Advanced Configuration

Assuming LACP is configured, let’s confirm it is operating. First of all, log-in to the ESXi server where LACP is configured using root credentials and run esxcli network vswitch dvs vmware lacp 

~ # esxcli network vswitch dvs vmware lacp
Usage: esxcli network vswitch dvs vmware lacp {cmd} [cmd options]

Available Namespaces:
 config Command to get LACP configuration
 stats Command to get LACP protocol statistics
 status Command to get LACP port status
 timeout Command to set LACP LAG timeout
There are 4 available namespaces and I will be going through each of them:
  • config get
  • stats get
  • status get
  • timeout set

esxcli network vswitch dvs vmware lacp config get

Config get namespace shows the current overall LACP configuration:

  • Name of the dvSwitch
  • Name of the LAG
  • ID of the LAG
  • NICs which are in LAG
  • Status, i.e. enabled or disabled
  • Mode, i.e. active or passive
  • Load balancing algorithm, there are 20 algorithms available

An example output is shown below.

~ # esxcli network vswitch dvs vmware lacp config get

DVS Name          LAG Name               LAG ID  NICs           Enabled  Mode    Load balance
----------------  ---------------------  ------  -------------  -------  ------  ------------
dvSwitch_TEST     default_uplink_pg_lag       0  vmnic0,vmnic1     true  Active  ---

esxcli network vswitch dvs vmware lacp stats get

Stats get namespace shows you the real time data of LACPDUs’ being sent/received. This could be used to ensure that LACPDUs are being sent/received to/from the physical switch. An example is shown below.

~ # esxcli network vswitch dvs vmware lacp stats get
DVSwitch          LAGID  NIC     Rx Errors  Rx LACPDUs  Tx Errors  Tx LACPDUs
----------------  -----  ------  ---------  ----------  ---------  ----------
dvSwitch_TEST         0  vmnic0          0          10          0         116
dvSwitch_TEST         0  vmnic1          0          10          0         116

This namespace will be updated based on the LACP timer, i.e. slow or fast.
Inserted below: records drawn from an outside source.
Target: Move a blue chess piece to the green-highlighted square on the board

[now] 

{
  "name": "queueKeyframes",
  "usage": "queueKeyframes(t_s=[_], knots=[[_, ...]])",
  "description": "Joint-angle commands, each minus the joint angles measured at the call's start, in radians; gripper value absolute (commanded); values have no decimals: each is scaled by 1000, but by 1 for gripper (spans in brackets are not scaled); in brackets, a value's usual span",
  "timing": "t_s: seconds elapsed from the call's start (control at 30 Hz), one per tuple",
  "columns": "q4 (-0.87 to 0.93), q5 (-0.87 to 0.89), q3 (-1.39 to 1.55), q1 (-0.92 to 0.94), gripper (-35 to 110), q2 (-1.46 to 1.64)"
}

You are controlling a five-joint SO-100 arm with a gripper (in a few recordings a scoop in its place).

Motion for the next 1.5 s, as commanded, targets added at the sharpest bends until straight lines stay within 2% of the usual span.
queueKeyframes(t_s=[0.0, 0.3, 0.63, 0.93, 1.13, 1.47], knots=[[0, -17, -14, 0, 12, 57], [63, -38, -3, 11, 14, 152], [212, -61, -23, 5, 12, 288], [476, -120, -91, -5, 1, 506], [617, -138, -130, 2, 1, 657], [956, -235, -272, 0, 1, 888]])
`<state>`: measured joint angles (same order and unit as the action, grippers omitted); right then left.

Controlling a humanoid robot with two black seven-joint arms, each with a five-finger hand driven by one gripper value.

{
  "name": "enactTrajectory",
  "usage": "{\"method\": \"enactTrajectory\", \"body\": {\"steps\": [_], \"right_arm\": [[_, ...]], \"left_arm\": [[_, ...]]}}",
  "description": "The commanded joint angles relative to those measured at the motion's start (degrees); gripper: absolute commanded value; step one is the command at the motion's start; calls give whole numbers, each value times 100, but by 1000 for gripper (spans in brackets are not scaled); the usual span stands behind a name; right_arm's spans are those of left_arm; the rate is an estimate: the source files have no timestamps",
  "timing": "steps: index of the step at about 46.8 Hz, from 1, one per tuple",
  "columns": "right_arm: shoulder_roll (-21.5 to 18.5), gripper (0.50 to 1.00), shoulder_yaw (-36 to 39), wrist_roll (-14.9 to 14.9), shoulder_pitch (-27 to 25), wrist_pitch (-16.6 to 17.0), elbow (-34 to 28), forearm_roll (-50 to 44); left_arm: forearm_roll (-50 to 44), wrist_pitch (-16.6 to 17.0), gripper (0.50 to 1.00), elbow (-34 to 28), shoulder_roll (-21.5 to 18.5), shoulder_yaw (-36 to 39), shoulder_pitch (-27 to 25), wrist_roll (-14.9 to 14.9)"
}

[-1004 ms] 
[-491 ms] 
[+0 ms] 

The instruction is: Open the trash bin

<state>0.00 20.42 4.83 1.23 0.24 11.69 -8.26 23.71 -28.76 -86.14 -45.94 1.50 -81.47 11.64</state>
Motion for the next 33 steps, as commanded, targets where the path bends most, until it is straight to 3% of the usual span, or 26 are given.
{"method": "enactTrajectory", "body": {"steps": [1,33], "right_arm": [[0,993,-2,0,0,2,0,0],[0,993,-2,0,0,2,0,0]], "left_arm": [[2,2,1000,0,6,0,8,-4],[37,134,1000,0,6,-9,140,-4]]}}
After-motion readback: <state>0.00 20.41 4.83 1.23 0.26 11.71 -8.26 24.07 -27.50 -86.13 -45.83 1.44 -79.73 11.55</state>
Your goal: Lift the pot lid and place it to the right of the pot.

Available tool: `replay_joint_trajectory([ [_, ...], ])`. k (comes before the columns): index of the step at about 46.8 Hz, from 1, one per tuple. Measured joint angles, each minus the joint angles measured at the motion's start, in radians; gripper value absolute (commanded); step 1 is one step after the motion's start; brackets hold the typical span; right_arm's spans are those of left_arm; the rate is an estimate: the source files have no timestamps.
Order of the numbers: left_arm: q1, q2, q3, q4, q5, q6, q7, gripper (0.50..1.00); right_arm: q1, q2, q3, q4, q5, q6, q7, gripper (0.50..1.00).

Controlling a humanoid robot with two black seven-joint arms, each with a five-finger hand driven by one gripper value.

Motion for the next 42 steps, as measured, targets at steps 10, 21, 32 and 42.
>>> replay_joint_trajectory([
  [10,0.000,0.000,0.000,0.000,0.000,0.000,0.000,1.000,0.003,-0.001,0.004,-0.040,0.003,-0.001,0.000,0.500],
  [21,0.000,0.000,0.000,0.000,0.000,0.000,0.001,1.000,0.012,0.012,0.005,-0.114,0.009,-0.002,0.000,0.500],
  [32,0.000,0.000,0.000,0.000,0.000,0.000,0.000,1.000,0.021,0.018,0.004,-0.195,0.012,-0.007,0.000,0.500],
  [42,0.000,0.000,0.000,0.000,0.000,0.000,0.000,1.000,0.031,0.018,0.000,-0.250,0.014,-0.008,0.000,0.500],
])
This will be discussed later on in this post.

esxcli network vswitch dvs vmware lacp status get

Status get represents detailed LACP configuration and the most important information is:

  • LACP timer, fast or slow
  • LACP mode, active or passive

An example output is below and take a close look at italic & bold lines.

/var/log # esxcli network vswitch dvs vmware lacp status get

dvSwitch_TEST
   DVSwitch: dvSwitch_TEST
   Flags: S - Device is sending Slow LACPDUs, F - Device is sending fast LACPDUs, A - Device is in active mode, P - Device is in passive mode
   LAGID: 0
   Mode: Active
   Nic List:
         Local Information:
         Admin Key: 11
         Flags: SA
         Oper Key: 11
         Port Number: 32769
         Port Priority: 255
         Port State: ACT,AGG,SYN,COL,DIST,
         Nic: vmnic1
         Partner Information:
         Age: 00:00:05
         Device ID: aa:bb:cc:dd:ee:ff
         Flags: SA
         Oper Key: 6
         Port Number: 11
         Port Priority: 127
         Port State: ACT,AGG,SYN,COL,DIST,
         State: Bundled

         Local Information:
         Admin Key: 11
         Flags: SA
         Oper Key: 11
         Port Number: 32768
         Port Priority: 255
         Port State: ACT,AGG,SYN,COL,DIST,
         Nic: vmnic0
         Partner Information:
         Age: 00:00:05
         Device ID: aa:bb:cc:dd:ee:ff
         Flags: SA
         Oper Key: 6
         Port Number: 20
         Port Priority: 127
         Port State: ACT,AGG,SYN,COL,DIST,
         State: Bundled

On the example above, the flag is set to SA which means Slow and Active. Active/Passive mode could be changed via GUI but not the LACP timer. It could be done via esxcli and will be explained shortly.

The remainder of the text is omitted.